Aim of the exercise: Exactly the lines from the one containing "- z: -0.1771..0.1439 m" through the one containing "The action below" in the listing below are to be copied, with the pictures left out.

Raw data:
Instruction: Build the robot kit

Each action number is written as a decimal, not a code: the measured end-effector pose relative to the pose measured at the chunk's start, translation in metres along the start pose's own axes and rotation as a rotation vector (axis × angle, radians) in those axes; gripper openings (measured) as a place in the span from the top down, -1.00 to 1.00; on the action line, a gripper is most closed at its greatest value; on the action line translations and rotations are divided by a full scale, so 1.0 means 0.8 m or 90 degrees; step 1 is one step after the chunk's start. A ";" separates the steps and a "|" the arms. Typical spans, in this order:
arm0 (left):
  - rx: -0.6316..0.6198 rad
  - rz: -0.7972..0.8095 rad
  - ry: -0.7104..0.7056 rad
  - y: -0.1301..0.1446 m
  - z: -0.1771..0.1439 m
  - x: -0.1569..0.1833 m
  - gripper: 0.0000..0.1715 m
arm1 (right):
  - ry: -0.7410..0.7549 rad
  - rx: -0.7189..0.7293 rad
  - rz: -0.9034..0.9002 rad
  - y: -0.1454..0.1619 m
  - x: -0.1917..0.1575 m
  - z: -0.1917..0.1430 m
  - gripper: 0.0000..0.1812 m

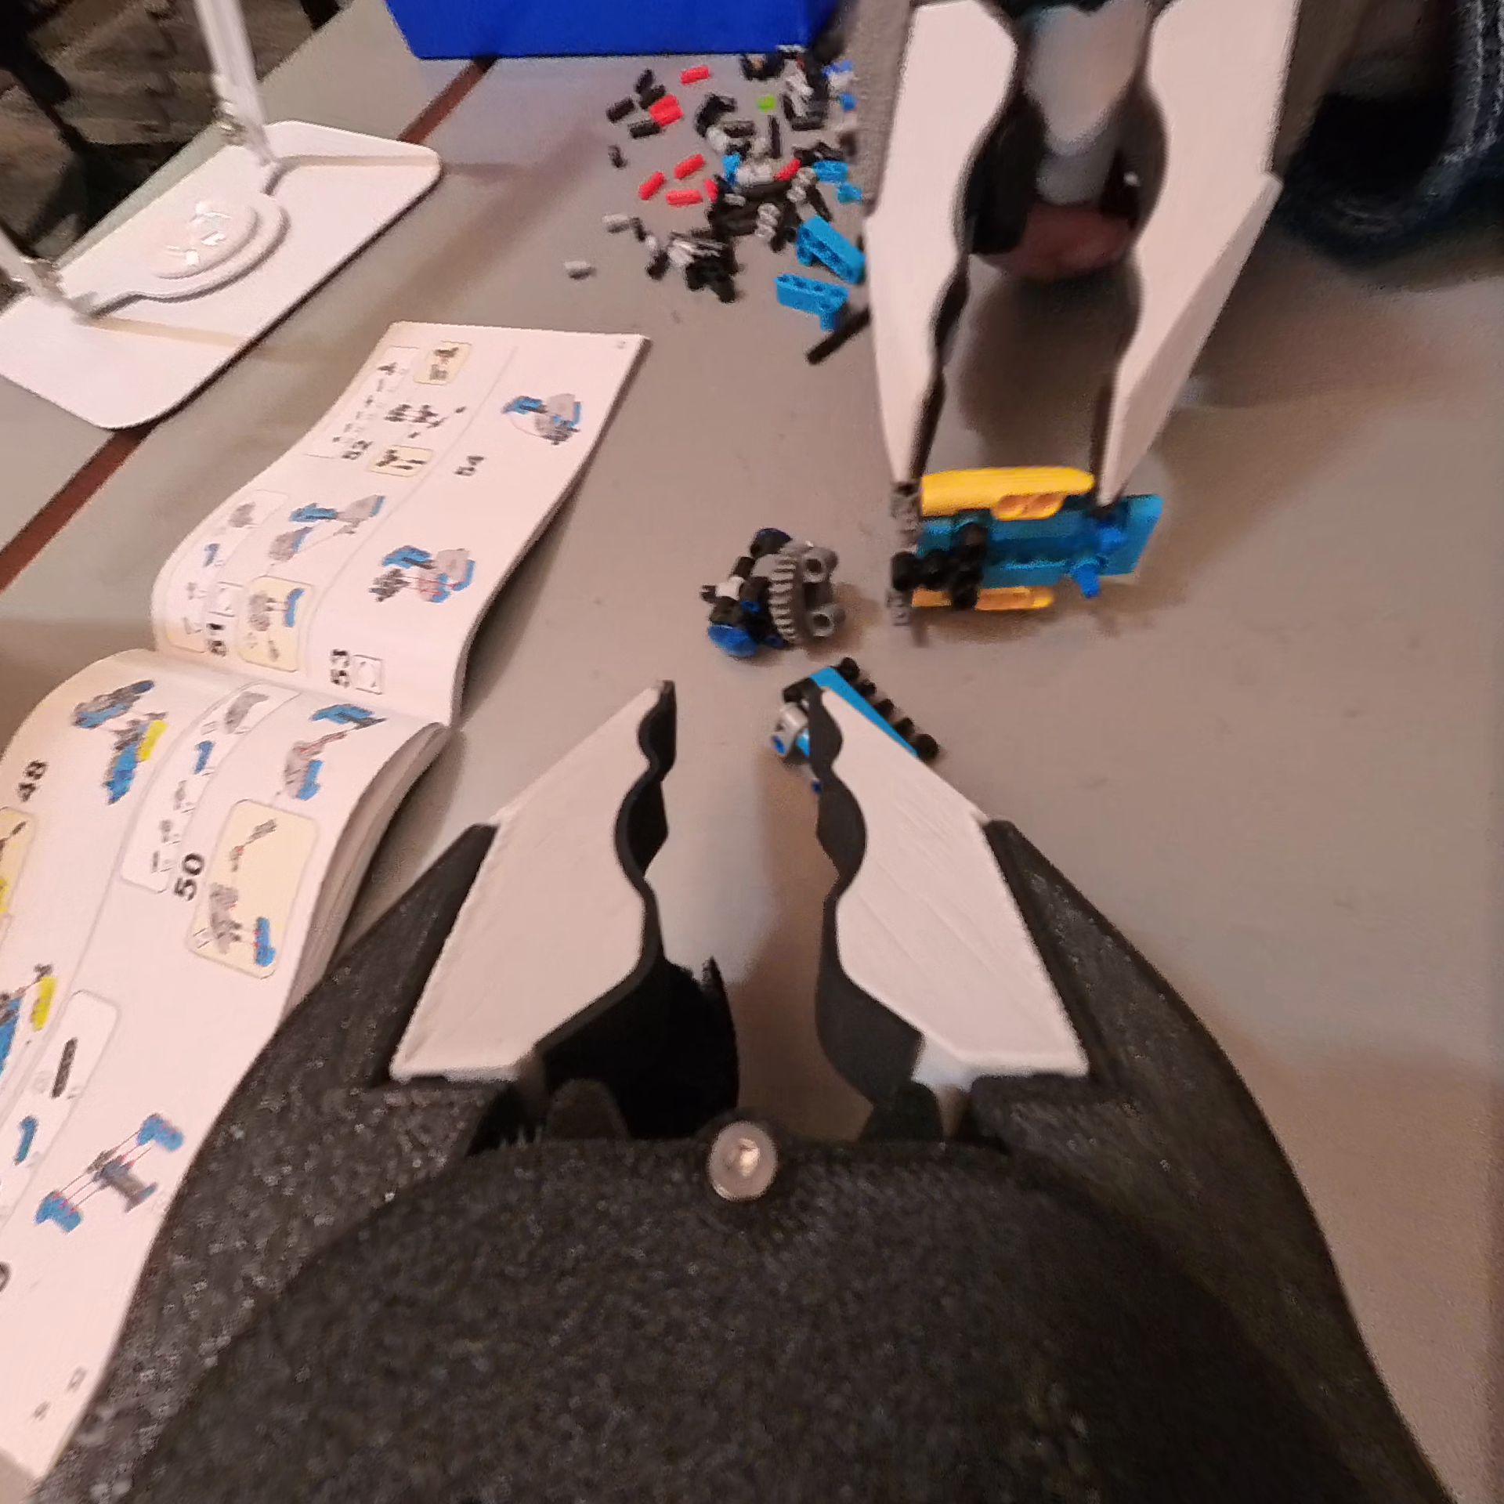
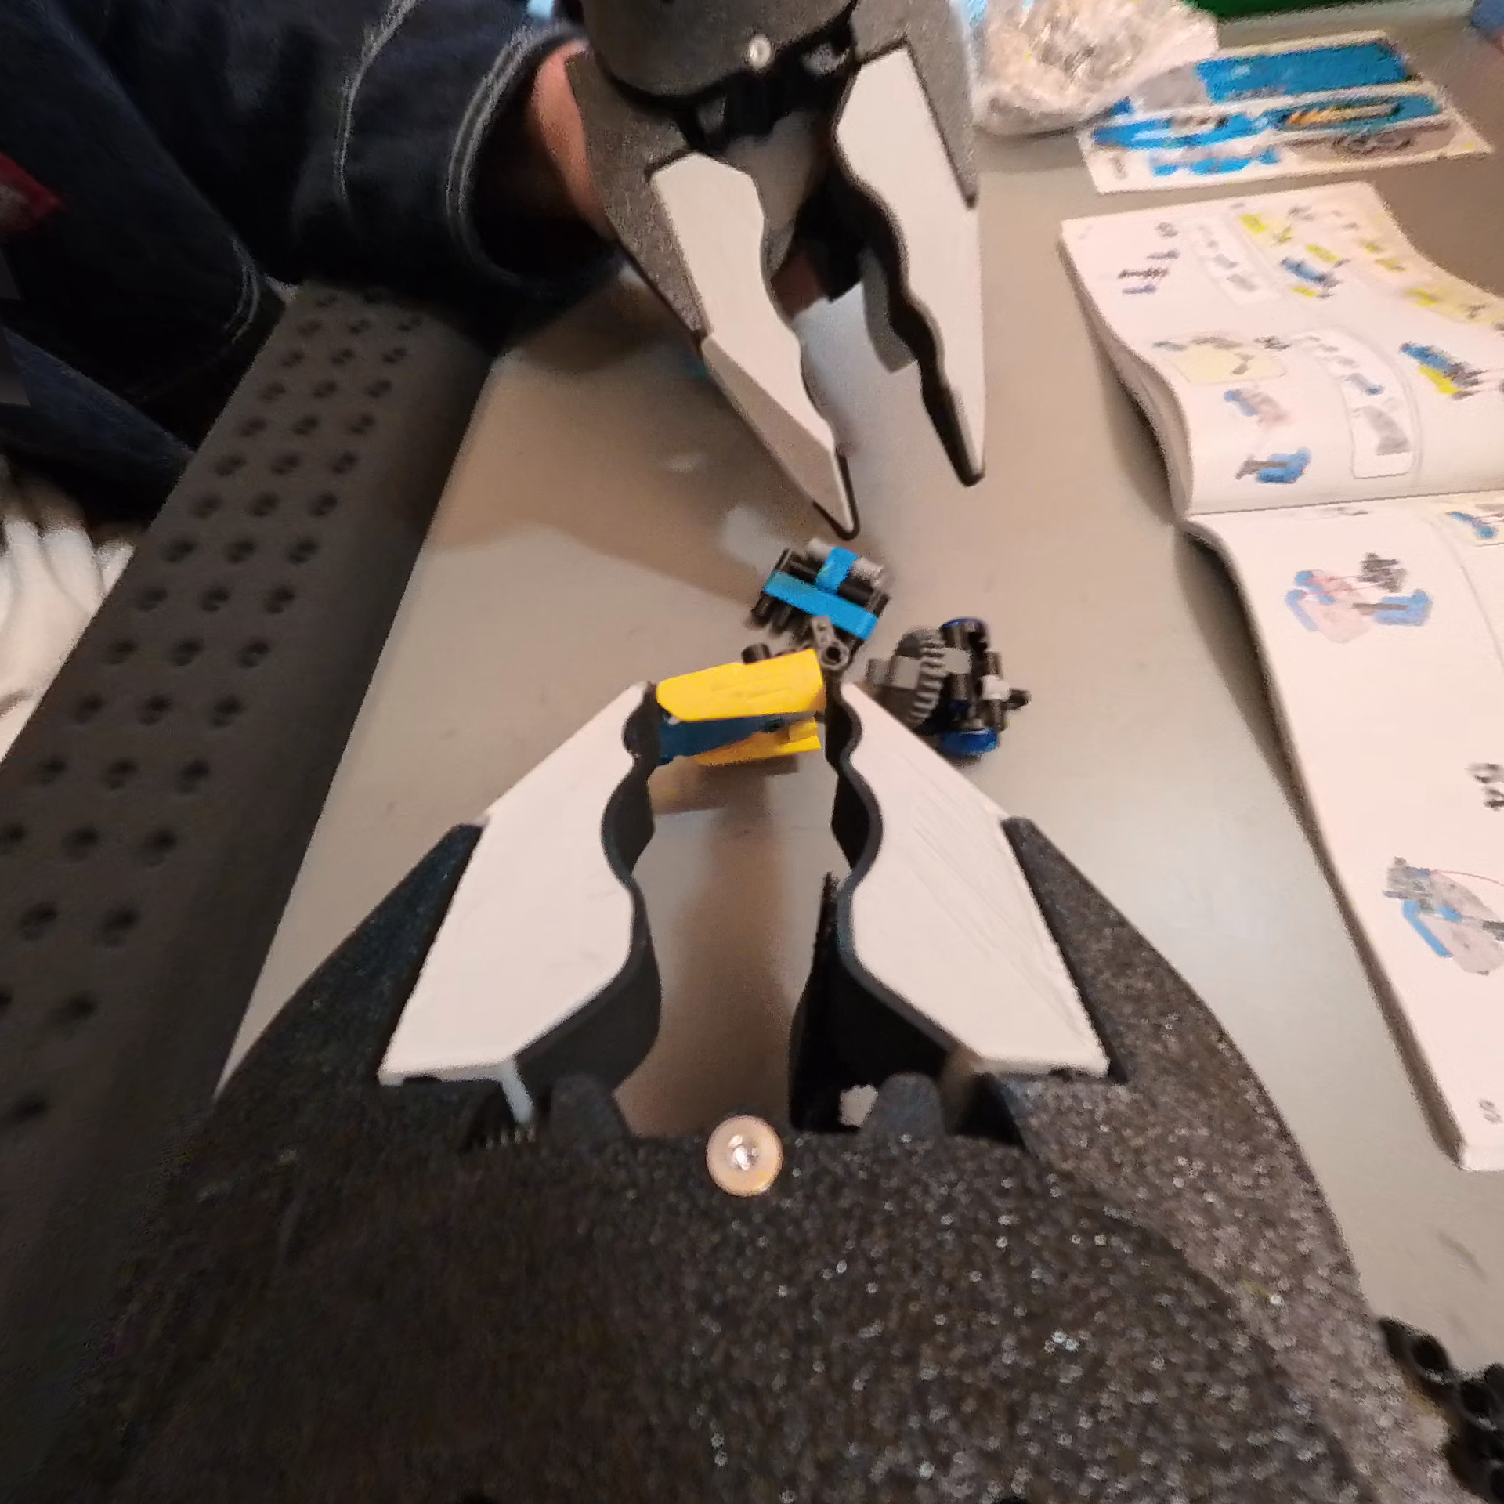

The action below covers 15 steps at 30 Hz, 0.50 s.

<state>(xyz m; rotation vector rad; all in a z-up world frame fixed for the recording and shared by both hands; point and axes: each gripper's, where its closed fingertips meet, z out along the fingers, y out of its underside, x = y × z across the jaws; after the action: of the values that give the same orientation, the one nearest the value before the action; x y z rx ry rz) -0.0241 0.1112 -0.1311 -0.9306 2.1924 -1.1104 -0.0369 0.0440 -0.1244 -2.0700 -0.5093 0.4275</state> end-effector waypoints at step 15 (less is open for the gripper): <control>0.029 -0.055 -0.056 -0.009 -0.009 -0.016 0.68 | 0.049 -0.071 0.005 0.021 0.003 -0.006 0.55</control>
<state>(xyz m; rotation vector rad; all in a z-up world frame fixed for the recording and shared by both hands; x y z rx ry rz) -0.0182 0.1212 -0.1199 -1.0432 2.0654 -1.1329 -0.0296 0.0334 -0.1361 -2.1868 -0.4897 0.3288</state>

Your solution:
  - z: -0.1771..0.1439 m
  - x: -0.1569..0.1833 m
  - gripper: 0.0000..0.1715 m
arm1 (right):
  - ry: -0.7410..0.7549 rad
  - rx: -0.7189..0.7293 rad
  - rz: -0.9034..0.9002 rad
  - y: -0.1454..0.1619 m
  - x: -0.1917..0.1575 m
  - z: -0.1917..0.1430 m
  - gripper: 0.0000..0.1812 m


The action below covers 15 steps at 30 Hz, 0.50 s.

No further answer is needed.